In 1999 as Cardinal of Paris, Jean Marie Lustiger took part in reading of
the names of France's day of remembrance of Jews who had been deported and
murdered. He came to the name Gesele Lustiger, paused, teared and said, my
mama. The effect in France during a time of revived anti-Semitism was
electric.

He was just 13 and in hiding when he converted to Catholicism, not to escape
the Nazis he always said, because no Jew could escape by conversion, and not
of trauma, he said.. Among his most controversial observations, I was born
Jewish and so I remain, even if that is unacceptable for many. For me the
vocation of Israel is bringing light to the goyem.
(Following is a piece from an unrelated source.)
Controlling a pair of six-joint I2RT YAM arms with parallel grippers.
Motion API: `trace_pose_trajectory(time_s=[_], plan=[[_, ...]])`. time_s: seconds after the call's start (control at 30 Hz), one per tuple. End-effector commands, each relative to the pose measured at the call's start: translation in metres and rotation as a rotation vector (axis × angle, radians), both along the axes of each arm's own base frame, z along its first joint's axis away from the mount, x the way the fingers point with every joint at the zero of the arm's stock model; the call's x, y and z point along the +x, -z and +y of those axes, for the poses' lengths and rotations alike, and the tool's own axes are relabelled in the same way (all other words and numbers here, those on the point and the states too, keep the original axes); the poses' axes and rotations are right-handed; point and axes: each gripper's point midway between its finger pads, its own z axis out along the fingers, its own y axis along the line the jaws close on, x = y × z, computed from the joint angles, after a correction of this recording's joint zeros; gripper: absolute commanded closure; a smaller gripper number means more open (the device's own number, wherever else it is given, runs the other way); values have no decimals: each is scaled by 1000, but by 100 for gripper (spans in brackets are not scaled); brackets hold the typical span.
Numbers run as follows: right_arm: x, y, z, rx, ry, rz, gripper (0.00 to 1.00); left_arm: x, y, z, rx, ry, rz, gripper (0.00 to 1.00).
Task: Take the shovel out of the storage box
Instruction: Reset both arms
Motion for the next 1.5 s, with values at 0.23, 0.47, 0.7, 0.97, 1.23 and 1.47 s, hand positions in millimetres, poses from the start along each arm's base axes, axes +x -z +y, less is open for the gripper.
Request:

That is my hope and I
believe that Christianity is the means for achieving it.

There were a great number of rabbis who consider his conversion a betrayal.
Especially after so many European Jews had so narrowly escaped extinction.
Cardinal Lustiger replied, to say that I am no longer a Jew is like denying
my father and mother, my grandfathers and grandmothers. I am as Jewish as
all other members of my family that were butchered in Auschwitz and other
camps.

He confessed to a biographer that he had a spiritual crisis in the 1970's
provoked by persistent anti-Semitism in France. He studied Hebrew, and
considered emigrating. He said I thought that I had finished what I had to
do here, he explained and I might find new meaning in Israel. But just at
that time the pope appointed him bishop of Orleans. He found purpose he said
in the plight of immigrant workers. Then he was elevated to Cardinal.
The Archbishop of Paris. Jean Marie Lustiger was close to the Pope. They
shared a doctrinal conservatism. He also battled bigotry and
totalitarianism. For years Cardinal Lustiger's name was among those who was
considered to succeed John Paul. Without putting himself forth, the Cardinal
joked that few things would bedevil bigots more than a Jewish Pope. They
don't like to admit it he said, but what Christians believe, they got -
through Jews.


The funeral for Cardinal Lustiger began at Notre Dame Cathedral yesterday,
with the chanting of Kaddish, the Jewish prayer for the dead."